De acordo com denúncia apresentada pelo Ministério Público do Rio Grande do Sul (MPRS), ao menos dez mulheres teriam sido vítimas de crimes como estupro, estupro de vulnerável, violência psicológica e cárcere privado. Conforme o órgão, os fatos investigados teriam ocorrido entre os anos de 2013 e 2025.
Conrado Paulino da Rosa já havia sido preso temporariamente em 26 de setembro do ano passado, permanecendo quase um mês na Penitenciária Estadual de Canoas (Pecan 1), até ser solto em 25 de outubro. Desde então, ele cumpria liberdade condicional com uso de tornozeleira eletrônica.

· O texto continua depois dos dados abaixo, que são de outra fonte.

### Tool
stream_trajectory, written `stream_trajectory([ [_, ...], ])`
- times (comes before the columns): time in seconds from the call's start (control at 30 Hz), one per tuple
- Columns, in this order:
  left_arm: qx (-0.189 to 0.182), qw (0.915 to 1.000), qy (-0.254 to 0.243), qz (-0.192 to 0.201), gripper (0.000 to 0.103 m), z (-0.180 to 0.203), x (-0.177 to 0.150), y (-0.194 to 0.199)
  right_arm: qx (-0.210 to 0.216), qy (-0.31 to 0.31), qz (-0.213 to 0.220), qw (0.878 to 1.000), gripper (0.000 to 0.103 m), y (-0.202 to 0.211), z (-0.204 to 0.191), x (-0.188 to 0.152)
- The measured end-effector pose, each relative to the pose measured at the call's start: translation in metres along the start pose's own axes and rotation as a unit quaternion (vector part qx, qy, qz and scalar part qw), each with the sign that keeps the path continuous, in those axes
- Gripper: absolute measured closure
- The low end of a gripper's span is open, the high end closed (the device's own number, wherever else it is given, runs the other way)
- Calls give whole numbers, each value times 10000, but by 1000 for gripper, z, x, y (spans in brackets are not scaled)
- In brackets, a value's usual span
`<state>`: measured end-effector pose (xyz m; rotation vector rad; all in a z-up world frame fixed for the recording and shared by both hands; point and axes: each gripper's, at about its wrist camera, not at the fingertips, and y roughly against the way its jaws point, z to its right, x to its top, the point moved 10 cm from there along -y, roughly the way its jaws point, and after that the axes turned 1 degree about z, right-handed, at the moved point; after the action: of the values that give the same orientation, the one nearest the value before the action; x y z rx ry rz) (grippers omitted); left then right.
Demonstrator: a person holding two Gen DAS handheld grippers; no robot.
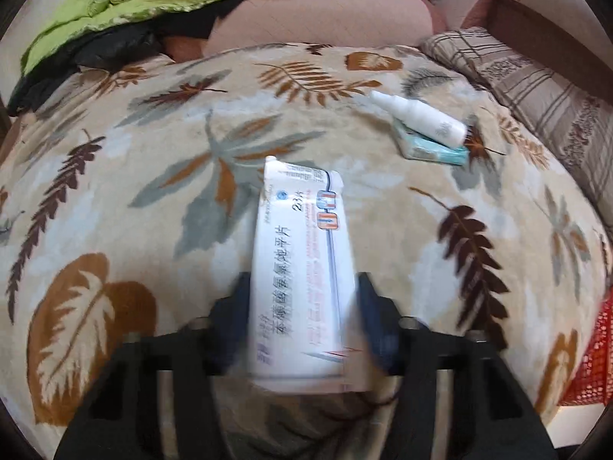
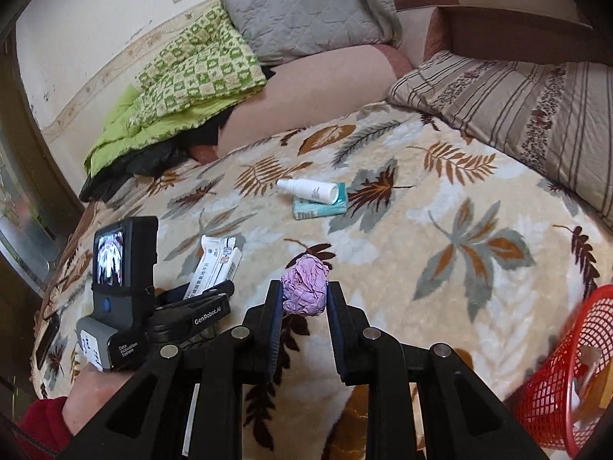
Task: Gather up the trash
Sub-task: 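Hold the white medicine box and pink tissue lifted above the bed with both tools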
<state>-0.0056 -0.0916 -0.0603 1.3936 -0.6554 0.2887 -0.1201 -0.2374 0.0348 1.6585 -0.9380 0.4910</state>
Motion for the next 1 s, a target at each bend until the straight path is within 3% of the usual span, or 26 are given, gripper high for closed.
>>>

Entre as medidas impostas estavam a proibição de contato com vítimas e testemunhas, restrição para deixar o território de Porto Alegre, impedimento de frequentar instituições de ensino superior, congressos e eventos acadêmicos, além de recolhimento domiciliar entre 20h e 6h.
Um primeiro pedido de prisão preventiva chegou a ser negado em decisão de primeira instância. No entanto, o MPRS recorreu, e a 8ª Câmara Criminal do Tribunal de Justiça acolheu o recurso, determinando a prisão. A suposta presença do advogado em um evento da área jurídica teria fundamentado o novo pedido.

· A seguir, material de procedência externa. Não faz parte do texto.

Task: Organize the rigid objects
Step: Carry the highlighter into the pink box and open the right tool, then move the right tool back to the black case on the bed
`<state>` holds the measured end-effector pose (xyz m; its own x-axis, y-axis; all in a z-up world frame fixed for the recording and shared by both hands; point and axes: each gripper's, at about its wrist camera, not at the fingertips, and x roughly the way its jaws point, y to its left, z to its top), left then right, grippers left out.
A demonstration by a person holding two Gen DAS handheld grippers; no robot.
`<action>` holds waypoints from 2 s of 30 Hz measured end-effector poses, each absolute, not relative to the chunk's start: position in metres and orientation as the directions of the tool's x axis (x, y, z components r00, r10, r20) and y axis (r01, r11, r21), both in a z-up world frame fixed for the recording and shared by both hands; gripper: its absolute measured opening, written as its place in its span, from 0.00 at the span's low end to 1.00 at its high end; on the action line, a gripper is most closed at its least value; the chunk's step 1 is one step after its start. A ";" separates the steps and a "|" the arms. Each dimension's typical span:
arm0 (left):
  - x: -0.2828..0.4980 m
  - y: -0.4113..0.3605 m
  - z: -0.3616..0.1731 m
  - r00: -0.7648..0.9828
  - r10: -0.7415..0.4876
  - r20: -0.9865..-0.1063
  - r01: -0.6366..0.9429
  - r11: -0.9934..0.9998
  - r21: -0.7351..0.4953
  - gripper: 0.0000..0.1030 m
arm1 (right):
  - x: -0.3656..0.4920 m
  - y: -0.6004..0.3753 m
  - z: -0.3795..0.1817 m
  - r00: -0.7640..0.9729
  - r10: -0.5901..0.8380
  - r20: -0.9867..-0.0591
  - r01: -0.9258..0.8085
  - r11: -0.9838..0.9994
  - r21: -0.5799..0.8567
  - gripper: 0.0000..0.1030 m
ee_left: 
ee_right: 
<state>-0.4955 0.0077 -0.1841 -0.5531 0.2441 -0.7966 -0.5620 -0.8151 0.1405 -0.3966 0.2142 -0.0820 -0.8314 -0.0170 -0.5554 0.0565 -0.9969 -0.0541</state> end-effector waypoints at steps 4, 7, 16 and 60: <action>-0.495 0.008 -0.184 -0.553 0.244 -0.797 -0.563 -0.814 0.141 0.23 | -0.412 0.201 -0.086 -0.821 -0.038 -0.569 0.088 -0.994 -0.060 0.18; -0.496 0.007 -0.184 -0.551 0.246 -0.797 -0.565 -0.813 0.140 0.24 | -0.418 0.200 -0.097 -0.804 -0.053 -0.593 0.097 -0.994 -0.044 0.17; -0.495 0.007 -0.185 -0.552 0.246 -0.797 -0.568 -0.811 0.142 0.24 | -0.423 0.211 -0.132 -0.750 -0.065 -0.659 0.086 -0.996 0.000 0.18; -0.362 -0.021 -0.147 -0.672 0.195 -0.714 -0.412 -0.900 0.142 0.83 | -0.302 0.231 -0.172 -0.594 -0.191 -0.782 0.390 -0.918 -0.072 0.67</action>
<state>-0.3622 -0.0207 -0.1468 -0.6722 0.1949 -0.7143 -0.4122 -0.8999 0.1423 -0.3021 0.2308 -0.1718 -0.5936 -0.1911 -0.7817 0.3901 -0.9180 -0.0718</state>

Após passar por exame no Departamento Médico-Legal (DML), o acusado voltou a negar os crimes. Antes de ser conduzido em viatura da Polícia Civil, afirmou que “justiça será feita”.
Posicionamento da defesa
A defesa técnica de Conrado Paulino da Rosa, formada pelas advogadas Fernanda Osório e Neida Floriano e pelos advogados Rodrigo Grecellé Vares, Ezequiel Vetoretti, Daniel Achutti, Fernando Nerung e Eduardo Vetoretti, divulgou nota pública contestando a decisão judicial.

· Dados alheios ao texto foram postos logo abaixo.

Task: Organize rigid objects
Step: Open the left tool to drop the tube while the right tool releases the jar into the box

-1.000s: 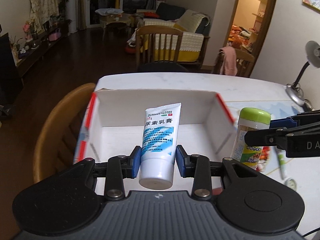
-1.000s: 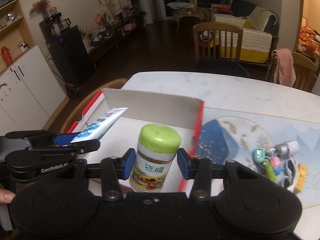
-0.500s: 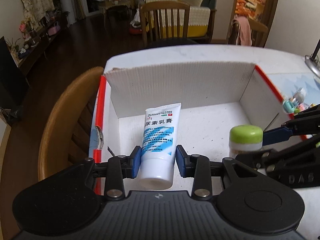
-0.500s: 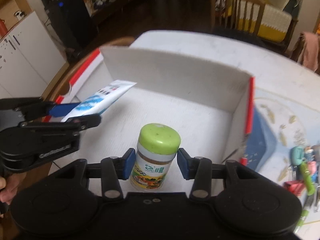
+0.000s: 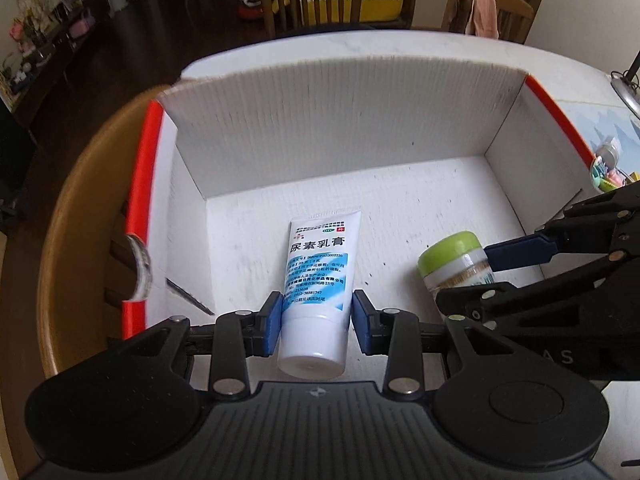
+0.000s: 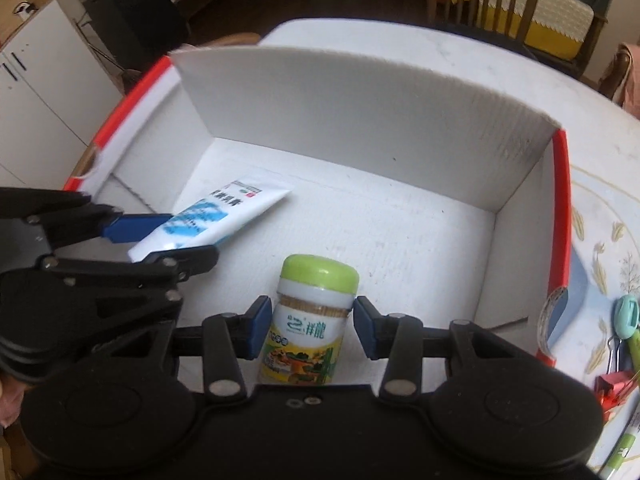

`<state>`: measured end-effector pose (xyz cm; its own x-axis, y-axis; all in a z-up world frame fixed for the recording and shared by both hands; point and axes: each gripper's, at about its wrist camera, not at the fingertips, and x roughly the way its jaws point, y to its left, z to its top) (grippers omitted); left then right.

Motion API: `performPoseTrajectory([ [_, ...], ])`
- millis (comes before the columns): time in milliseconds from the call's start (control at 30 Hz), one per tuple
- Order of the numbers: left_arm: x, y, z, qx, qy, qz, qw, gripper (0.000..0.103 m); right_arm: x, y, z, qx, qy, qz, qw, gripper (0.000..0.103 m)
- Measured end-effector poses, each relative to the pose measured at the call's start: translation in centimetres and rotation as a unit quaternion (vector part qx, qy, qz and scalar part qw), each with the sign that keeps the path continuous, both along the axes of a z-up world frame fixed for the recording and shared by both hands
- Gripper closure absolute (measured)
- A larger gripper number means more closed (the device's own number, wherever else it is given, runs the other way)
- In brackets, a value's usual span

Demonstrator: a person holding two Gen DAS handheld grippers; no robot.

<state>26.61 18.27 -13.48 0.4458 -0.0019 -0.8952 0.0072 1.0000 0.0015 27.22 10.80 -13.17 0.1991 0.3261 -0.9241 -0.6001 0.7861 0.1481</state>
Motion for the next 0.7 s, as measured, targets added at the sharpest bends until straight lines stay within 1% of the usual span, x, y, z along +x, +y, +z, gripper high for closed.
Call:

Segundo os defensores, a prisão preventiva foi decretada com base em “suposições, descontextualizações e erros de ordem fática”. A defesa sustenta que o pedido da autoridade policial foi apresentado há três meses e estaria fundamentado em argumentos já rejeitados anteriormente pela Justiça ao analisar outros três pedidos de prisão.
A banca afirma ainda ter protocolado recentemente documentação que, segundo os advogados, refutaria os fatos descritos na denúncia e apontaria possíveis ilegalidades na condução da investigação, incluindo indícios de parcialidade de autoridades envolvidas.
Os defensores informaram que já adotaram medidas judiciais para buscar a revogação da prisão cautelar e declararam confiança de que a decisão será revista, com o restabelecimento da liberdade do acusado.
O caso segue sob análise do Poder Judiciário.